Prompt: Go through the records below and show every line with the string "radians".

Exercise material:
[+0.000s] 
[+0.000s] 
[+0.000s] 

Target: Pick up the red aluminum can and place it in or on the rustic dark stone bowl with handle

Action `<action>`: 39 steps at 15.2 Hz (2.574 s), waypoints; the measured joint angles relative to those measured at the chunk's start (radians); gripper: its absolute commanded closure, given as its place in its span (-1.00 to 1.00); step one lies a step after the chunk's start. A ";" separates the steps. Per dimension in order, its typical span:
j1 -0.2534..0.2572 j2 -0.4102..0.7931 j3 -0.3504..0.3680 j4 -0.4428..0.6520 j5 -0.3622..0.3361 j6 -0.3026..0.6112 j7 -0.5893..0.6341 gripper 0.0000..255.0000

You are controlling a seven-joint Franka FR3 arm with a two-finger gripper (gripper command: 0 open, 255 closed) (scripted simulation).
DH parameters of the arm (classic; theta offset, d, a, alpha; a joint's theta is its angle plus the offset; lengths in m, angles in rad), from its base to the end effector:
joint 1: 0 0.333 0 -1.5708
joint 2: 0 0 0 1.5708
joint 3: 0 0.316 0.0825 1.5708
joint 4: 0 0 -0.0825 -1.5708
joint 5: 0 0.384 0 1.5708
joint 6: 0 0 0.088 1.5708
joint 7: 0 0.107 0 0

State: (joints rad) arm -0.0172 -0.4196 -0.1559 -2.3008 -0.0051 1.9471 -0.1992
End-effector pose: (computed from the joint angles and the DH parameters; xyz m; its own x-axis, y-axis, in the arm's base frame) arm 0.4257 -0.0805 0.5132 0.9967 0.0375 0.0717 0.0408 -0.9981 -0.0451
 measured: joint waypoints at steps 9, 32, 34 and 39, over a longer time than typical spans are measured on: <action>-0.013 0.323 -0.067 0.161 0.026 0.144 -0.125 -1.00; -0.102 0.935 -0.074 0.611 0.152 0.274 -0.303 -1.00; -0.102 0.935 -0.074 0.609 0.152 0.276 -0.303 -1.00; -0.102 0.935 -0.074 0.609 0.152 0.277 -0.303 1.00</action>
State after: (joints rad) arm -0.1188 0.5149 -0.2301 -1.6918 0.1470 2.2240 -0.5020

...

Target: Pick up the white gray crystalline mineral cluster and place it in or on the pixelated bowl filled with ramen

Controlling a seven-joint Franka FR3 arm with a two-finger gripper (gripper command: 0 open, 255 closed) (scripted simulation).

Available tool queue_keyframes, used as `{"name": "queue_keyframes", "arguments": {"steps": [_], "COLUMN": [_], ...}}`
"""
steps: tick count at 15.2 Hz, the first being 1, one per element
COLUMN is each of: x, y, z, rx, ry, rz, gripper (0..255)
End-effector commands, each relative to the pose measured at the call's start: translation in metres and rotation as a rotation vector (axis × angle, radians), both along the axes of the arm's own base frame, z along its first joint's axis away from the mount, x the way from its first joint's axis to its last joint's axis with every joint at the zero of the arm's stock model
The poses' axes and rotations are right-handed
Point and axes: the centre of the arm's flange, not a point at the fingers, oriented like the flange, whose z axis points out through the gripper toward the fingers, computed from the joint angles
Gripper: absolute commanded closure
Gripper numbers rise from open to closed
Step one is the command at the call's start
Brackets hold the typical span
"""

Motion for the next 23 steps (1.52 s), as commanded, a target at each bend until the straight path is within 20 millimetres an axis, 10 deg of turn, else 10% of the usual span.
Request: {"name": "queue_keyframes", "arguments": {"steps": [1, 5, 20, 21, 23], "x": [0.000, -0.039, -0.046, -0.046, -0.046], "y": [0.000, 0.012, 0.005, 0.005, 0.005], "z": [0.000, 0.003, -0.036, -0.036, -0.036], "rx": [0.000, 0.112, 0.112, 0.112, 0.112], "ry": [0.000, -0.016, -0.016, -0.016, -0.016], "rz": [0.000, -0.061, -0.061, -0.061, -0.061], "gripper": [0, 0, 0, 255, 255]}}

The answer:
Action `<action>`: 39 steps at 15.2 Hz (2.574 s), waypoints; the measured joint angles relative to those measured at the chunk's start (radians); gripper: its absolute commanded closure, given as its place in its span (-1.00 to 1.00); step one lies a step after the chunk's start. A ";" separates the steps. Per dimension in order, its typical span:
End-effector commands, each relative to the pose measured at the call's start: translation in metres and rotation as a rotation vector (axis × angle, radians), both along the axes of the arm's own base frame, z along its first joint's axis away from the mount, x the way from its first joint's axis to its last joint's axis with every joint at the zero of the arm's stock model

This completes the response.